## Task instructions
Sift through the material below and return the lines with "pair".

## Given data
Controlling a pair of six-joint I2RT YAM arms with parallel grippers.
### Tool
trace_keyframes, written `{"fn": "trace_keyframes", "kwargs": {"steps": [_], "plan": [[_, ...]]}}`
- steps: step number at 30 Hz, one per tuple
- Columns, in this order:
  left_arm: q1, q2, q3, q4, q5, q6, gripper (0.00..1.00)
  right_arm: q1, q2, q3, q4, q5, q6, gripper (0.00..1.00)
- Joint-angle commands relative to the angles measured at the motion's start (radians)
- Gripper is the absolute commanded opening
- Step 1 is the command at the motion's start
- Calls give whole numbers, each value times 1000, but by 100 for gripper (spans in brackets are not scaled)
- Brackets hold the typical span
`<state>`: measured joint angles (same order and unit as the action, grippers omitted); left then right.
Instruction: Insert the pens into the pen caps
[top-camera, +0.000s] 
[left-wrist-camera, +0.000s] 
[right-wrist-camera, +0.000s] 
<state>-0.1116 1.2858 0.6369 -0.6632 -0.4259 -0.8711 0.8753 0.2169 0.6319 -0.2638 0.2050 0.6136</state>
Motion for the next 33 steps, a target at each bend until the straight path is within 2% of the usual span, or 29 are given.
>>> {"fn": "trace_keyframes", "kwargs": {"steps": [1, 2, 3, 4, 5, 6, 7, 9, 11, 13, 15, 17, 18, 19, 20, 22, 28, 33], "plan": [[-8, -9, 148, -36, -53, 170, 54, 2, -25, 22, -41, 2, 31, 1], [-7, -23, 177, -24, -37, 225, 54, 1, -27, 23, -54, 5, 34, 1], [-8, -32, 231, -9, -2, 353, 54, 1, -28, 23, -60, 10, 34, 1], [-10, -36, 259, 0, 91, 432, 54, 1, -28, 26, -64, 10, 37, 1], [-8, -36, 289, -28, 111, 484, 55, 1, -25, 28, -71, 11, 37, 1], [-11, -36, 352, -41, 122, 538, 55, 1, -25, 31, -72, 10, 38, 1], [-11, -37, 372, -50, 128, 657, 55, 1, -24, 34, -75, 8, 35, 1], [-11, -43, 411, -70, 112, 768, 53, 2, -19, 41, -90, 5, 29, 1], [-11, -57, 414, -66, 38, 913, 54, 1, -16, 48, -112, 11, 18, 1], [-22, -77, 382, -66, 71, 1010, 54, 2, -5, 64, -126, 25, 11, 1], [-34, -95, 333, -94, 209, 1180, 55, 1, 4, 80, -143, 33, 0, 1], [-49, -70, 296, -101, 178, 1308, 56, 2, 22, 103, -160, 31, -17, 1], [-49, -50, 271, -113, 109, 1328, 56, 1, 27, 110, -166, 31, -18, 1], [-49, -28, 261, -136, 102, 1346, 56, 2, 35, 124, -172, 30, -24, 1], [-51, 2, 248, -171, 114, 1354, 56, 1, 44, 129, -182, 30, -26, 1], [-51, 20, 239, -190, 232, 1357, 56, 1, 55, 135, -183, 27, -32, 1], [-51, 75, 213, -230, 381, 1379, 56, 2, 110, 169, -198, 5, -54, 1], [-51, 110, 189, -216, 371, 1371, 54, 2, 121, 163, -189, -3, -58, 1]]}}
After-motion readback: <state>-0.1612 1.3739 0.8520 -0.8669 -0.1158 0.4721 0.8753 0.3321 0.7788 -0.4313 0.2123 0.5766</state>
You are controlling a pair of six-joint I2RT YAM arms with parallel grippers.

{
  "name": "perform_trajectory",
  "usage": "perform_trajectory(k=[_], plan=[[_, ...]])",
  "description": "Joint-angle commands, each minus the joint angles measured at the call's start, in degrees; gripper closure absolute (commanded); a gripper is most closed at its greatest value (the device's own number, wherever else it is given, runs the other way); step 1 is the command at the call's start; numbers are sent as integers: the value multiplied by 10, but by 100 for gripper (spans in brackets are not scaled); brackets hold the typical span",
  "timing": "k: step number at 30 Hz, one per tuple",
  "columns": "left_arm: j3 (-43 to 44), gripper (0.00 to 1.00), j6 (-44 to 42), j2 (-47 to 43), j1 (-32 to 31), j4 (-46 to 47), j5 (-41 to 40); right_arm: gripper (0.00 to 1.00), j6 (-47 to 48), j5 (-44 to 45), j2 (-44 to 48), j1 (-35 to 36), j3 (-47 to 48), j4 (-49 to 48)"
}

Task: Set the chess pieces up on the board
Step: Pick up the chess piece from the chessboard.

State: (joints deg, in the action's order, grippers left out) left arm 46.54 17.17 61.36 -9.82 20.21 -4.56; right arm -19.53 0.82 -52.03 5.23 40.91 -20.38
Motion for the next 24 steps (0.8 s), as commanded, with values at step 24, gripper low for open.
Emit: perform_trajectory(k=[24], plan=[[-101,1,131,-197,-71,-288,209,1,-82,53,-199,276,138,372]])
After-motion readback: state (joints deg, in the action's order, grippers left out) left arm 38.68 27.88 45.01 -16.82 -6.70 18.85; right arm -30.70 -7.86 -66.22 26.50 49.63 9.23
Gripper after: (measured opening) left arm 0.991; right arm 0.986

## Reply
Controlling a pair of six-joint I2RT YAM arms with parallel grippers.
You are controlling a pair of six-joint I2RT YAM arms with parallel grippers.

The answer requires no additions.